→ **REQUIREMENT**:
Look through the listing below and write out exactly the lines from the line with "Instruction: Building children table" to the line with "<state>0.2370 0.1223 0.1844", both included, and no others.

━━━━━━

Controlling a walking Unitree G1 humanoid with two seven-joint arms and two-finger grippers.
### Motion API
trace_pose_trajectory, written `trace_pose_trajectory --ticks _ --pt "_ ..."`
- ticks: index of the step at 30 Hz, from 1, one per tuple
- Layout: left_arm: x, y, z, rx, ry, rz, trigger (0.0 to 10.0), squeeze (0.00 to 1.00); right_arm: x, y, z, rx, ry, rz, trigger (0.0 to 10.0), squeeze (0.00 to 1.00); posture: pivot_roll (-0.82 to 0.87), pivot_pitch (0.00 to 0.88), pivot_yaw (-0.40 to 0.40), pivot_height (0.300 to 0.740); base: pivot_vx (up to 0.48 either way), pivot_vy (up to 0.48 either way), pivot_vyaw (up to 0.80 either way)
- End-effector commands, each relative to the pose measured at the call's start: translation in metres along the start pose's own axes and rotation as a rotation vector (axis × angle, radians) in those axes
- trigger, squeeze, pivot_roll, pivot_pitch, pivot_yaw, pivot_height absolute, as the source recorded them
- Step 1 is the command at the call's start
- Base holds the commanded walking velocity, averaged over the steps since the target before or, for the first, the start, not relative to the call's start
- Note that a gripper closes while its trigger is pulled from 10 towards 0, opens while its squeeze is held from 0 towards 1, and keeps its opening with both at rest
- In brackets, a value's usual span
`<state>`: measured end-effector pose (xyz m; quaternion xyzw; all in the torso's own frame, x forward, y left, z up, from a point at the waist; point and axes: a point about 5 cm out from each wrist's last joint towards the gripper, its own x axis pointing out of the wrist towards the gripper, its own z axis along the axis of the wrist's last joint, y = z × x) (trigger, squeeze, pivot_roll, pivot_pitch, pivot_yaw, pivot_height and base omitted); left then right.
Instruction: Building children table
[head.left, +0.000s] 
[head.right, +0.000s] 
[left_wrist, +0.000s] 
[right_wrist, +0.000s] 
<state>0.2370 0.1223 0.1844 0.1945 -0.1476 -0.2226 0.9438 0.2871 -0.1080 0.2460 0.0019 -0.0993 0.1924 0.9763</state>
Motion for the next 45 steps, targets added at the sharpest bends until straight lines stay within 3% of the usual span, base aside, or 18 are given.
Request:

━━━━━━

→ **RESULT OF THE EXERCISE**:
Instruction: Building children table
[head.left, +0.000s] 
[head.right, +0.000s] 
[left_wrist, +0.000s] 
[right_wrist, +0.000s] 
<state>0.2370 0.1223 0.1844 0.1945 -0.1476 -0.2226 0.9438 0.2871 -0.1080 0.2460 0.0019 -0.0993 0.1924 0.9763</state>

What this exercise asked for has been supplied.